■ **TASK TO COMPLETE**:
Copy, exactly and without additions, every line in the records below from the one holding "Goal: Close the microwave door" through the one holding "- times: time", both ends included.

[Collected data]

########

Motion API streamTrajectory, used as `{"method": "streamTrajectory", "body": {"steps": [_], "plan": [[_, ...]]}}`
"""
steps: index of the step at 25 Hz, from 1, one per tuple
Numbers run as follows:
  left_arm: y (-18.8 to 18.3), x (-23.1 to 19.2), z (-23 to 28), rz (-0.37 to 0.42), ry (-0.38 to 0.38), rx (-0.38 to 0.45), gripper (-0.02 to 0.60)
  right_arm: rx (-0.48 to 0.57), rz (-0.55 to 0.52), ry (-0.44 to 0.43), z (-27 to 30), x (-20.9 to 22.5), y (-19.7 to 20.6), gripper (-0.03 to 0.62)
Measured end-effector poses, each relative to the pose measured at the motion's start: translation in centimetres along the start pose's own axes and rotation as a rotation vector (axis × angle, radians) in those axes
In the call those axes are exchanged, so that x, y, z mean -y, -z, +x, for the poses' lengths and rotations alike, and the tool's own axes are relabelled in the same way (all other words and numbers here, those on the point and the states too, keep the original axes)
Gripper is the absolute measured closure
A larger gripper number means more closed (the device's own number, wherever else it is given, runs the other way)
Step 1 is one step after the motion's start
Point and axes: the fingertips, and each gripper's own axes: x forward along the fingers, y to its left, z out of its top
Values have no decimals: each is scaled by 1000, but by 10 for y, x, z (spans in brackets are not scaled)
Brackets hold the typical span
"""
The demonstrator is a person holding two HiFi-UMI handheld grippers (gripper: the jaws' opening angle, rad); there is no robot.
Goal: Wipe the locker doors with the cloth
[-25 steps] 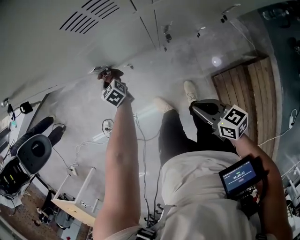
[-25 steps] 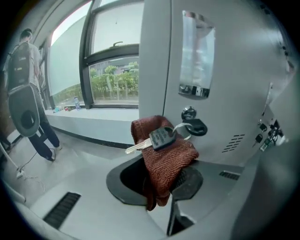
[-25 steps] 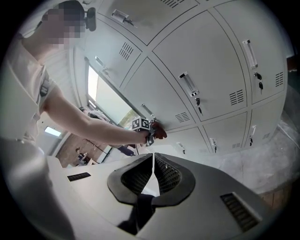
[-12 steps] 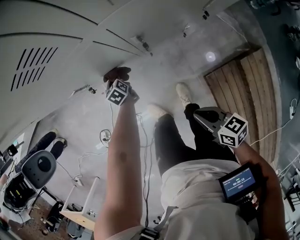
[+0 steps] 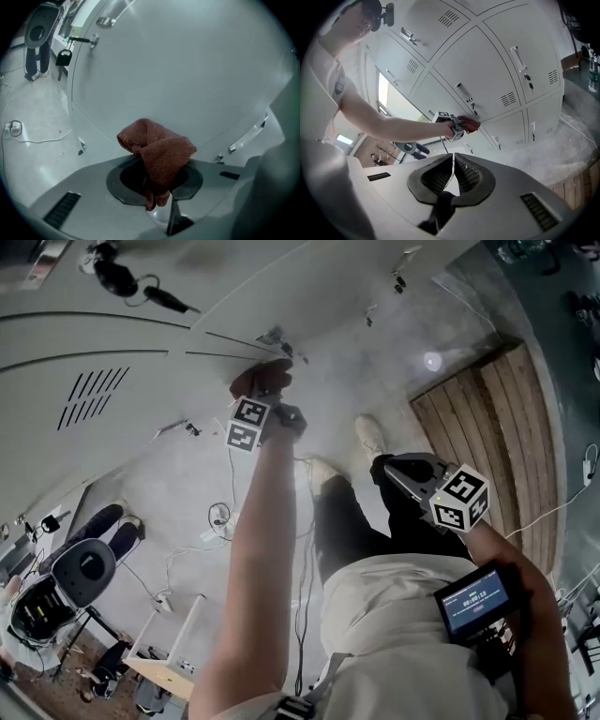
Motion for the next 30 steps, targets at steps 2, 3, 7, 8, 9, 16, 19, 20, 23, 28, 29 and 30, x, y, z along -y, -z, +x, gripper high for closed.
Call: {"method": "streamTrajectory", "body": {"steps": [2, 3, 7, 8, 9, 16, 19, 20, 23, 28, 29, 30], "plan": [[-6, 16, -11, -39, 72, 3, 505, 2, -14, -19, 0, -4, -9, 574], [-8, 25, -16, -77, 125, -2, 505, 2, -20, -29, 0, -6, -14, 574], [-15, 60, -35, -239, 342, -35, 505, 4, -60, -70, 0, -13, -34, 574], [-19, 66, -42, -228, 360, -29, 505, 6, -72, -80, 0, -14, -39, 574], [-24, 71, -50, -188, 360, -15, 505, 9, -83, -89, 0, -16, -44, 574], [-40, 90, -133, 254, 258, 22, 505, 72, -103, -145, -17, -20, -81, 574], [-55, 103, -173, 331, 276, 63, 505, 110, -148, -159, -24, -16, -110, 574], [-59, 107, -187, 365, 279, 78, 505, 121, -162, -163, -26, -15, -120, 574], [-59, 114, -231, 475, 267, 90, 505, 155, -180, -170, -35, -19, -143, 574], [-49, 113, -297, 615, 253, 100, 505, 238, -216, -215, -42, -48, -183, 574], [-50, 111, -308, 624, 253, 107, 505, 258, -222, -230, -42, -57, -191, 574], [-51, 109, -319, 629, 253, 116, 505, 276, -229, -247, -42, -66, -198, 574]]}}
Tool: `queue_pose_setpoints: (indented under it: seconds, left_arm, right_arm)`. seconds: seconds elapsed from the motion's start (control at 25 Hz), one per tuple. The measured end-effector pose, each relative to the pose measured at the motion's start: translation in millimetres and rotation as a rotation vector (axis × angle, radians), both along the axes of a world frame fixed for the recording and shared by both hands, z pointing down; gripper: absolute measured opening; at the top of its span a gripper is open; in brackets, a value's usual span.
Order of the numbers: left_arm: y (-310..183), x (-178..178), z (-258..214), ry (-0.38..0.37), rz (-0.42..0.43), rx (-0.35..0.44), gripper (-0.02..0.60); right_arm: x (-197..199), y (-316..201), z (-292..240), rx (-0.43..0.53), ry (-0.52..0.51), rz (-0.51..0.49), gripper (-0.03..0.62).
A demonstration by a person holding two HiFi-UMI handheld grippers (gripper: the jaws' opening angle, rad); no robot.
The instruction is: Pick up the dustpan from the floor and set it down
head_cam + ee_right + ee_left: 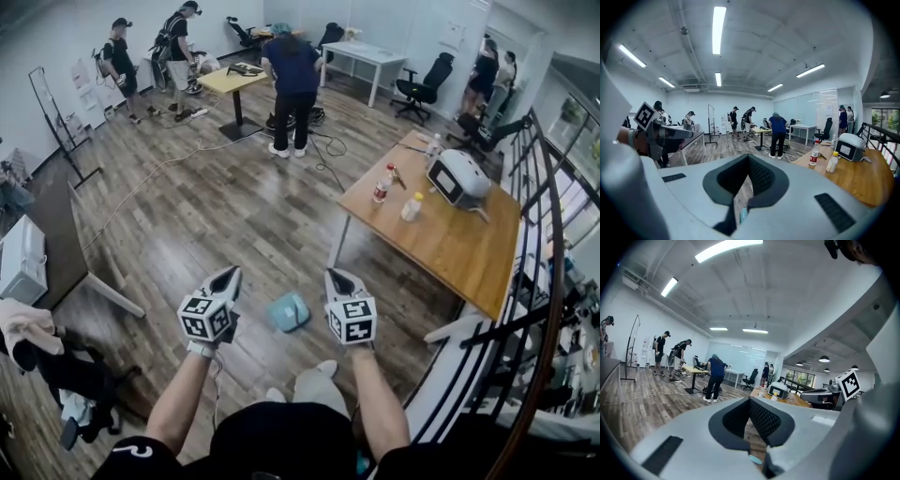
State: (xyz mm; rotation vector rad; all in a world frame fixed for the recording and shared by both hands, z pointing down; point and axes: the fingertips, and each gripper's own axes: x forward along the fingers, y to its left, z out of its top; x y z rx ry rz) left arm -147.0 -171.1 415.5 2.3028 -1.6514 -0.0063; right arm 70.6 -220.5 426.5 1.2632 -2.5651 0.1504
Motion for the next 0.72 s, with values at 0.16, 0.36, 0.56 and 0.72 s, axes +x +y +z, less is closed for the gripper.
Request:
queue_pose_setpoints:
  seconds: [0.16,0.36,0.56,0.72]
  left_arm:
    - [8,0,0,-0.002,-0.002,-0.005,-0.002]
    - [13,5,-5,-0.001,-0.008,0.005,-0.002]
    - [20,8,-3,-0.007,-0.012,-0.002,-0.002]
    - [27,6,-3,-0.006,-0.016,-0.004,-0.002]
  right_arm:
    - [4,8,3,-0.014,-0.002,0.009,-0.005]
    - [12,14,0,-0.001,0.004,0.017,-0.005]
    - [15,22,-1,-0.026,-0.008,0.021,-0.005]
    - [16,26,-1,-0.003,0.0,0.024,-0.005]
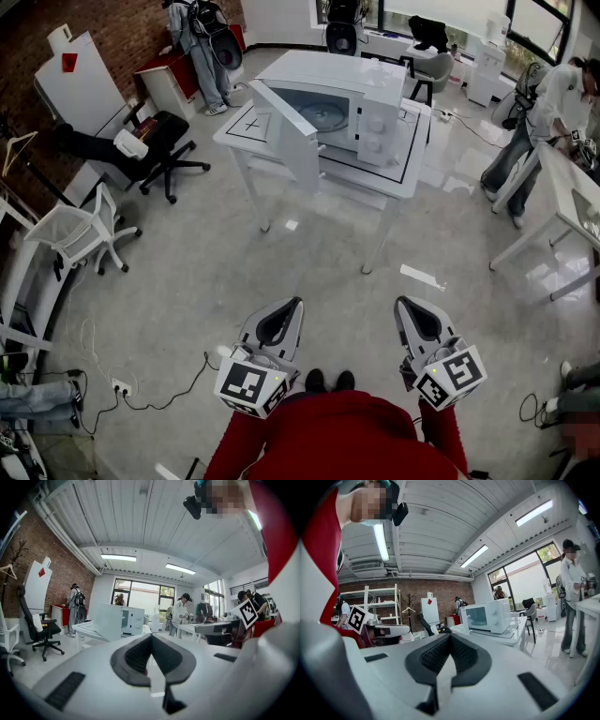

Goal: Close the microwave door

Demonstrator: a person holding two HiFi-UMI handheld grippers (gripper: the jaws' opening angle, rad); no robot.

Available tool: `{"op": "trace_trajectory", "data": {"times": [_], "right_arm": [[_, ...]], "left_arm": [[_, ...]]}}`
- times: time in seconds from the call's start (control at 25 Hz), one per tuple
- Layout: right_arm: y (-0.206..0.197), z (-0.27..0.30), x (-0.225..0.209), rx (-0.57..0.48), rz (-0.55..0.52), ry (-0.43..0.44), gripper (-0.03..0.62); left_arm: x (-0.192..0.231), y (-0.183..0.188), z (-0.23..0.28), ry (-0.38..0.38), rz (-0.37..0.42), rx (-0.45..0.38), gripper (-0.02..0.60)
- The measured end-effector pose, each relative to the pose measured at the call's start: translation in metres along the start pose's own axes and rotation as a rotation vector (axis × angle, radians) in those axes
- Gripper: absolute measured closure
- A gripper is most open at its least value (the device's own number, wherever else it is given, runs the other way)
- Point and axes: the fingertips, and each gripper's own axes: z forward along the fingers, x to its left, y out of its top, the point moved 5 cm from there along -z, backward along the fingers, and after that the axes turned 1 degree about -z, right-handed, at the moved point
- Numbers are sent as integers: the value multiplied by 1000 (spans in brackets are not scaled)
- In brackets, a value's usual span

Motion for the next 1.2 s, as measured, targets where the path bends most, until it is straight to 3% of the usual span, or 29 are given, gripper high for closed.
{"op": "trace_trajectory", "data": {"times": [1.2], "right_arm": [[-3,-21,-25,-22,36,-26,580]], "left_arm": [[-22,-8,21,-16,0,26,571]]}}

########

■ **EXERCISE RESULT**:
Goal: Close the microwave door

Demonstrator: a person holding two HiFi-UMI handheld grippers (gripper: the jaws' opening angle, rad); no robot.

Available tool: `{"op": "trace_trajectory", "data": {"times": [_], "right_arm": [[_, ...]], "left_arm": [[_, ...]]}}`
- times: time in seconds from the call's start (control at 25 Hz), one per tuple

Nothing else is left to add to this answer.